The district court heard the matter on remand on January 26, 2017. At this hearing, Ricky Babin, the St. James Parish District Attorney, filed into the record a "Certification of Absent Record," in which he attested that plaintiff's case file could not be located in the District Attorney's files after a thorough and diligent search. In this Certification, Anthony Falterman, Mr. Babin's predecessor as the St. James Parish District Attorney, also attested that to the best of his knowledge and belief, plaintiff's case file—as a consequence of the 1996 recusal of the St. James Parish District Attorney's Office from plaintiff's criminal case—had been turned over to and was in the custody of the Louisiana Attorney General's Office. For this reason, the District Attorney also filed into the record at this hearing an exception of no right of action, arguing that because the District Attorney no longer had custody of the sought records, plaintiff had no right of action against it. Furthermore, counsel for the Attorney General's Office notified the court that the AG was in the process of searching for plaintiff's file, but that it was "very likely," in accordance with its record retention policy, that it no longer had possession of it. At the conclusion of the hearing, the court sustained the exception of no right of action and denied plaintiff's rule for contempt.
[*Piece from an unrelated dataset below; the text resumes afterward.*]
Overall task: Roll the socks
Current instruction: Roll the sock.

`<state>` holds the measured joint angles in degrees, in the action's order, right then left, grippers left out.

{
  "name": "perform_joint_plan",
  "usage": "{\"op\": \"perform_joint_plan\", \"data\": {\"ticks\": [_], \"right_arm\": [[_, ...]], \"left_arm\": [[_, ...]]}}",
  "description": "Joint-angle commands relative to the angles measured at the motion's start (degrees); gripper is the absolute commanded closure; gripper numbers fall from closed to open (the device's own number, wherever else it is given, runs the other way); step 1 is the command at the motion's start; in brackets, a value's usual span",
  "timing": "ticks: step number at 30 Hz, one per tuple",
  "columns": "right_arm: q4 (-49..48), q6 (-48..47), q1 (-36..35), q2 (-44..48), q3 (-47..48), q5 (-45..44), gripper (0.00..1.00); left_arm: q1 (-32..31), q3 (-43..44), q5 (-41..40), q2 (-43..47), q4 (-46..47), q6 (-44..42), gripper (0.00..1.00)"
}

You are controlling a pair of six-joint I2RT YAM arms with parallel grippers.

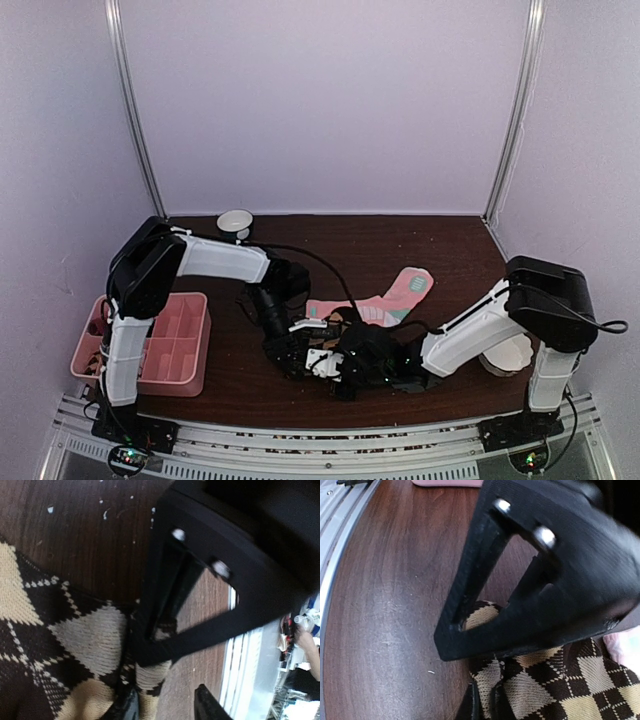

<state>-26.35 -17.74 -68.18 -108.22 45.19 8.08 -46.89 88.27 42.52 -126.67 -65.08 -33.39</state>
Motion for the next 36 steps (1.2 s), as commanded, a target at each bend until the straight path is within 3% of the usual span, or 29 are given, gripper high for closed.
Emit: {"op": "perform_joint_plan", "data": {"ticks": [1,4,11,16,24,36], "right_arm": [[6.29,4.44,1.96,-1.47,-0.71,3.85,1.0],[6.53,7.91,3.21,-1.3,-1.13,7.01,1.0],[6.83,15.23,5.91,-1.47,-2.94,13.84,1.0],[6.81,20.03,8.71,-2.52,-2.68,18.78,1.0],[7.26,26.61,13.34,-6.5,-1.36,30.08,1.0],[8.53,30.31,15.25,-9.32,-0.68,32.44,1.0]], "left_arm": [[1.66,-5.3,-7.63,5.84,9.47,-1.58,0.56],[3.02,-10.53,-6.44,13.09,16.36,-1.17,0.51],[3.73,-23.46,-6.24,26.92,32.31,-1.19,0.51],[3.25,-24.42,-3.88,25.9,31.56,-4.28,0.58],[-1.14,-27.96,-11.21,26.62,36.72,-6.99,0.64],[-6.32,-26.59,-21.09,22.43,41.05,-8.66,0.68]]}}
The court's written judgments denying plaintiff's rule for contempt and sustaining the District Attorney's exception of no right action followed on January 30, 2017 and May 3, 2017, respectively.

Relator sought supervisory review of these rulings. On April 13, 2017, this Court declined to consider the district court's ruling on the exception of no right of action, finding it a final and appealable judgment. Muhammad v. Office of the District Attorney for the Parish of St. James, et al. , 17–170 (La. App. 5 Cir. 4/13/17) (unpublished writ disposition). Consequently, this Court granted the writ application in part for the limited of purpose of remanding the matter to the district court with the instruction to consider relator's notice of intent as a motion for appeal. Id. As for the contempt ruling, this Court considered the merits and found no abuse of the district court's discretion in that ruling. Id.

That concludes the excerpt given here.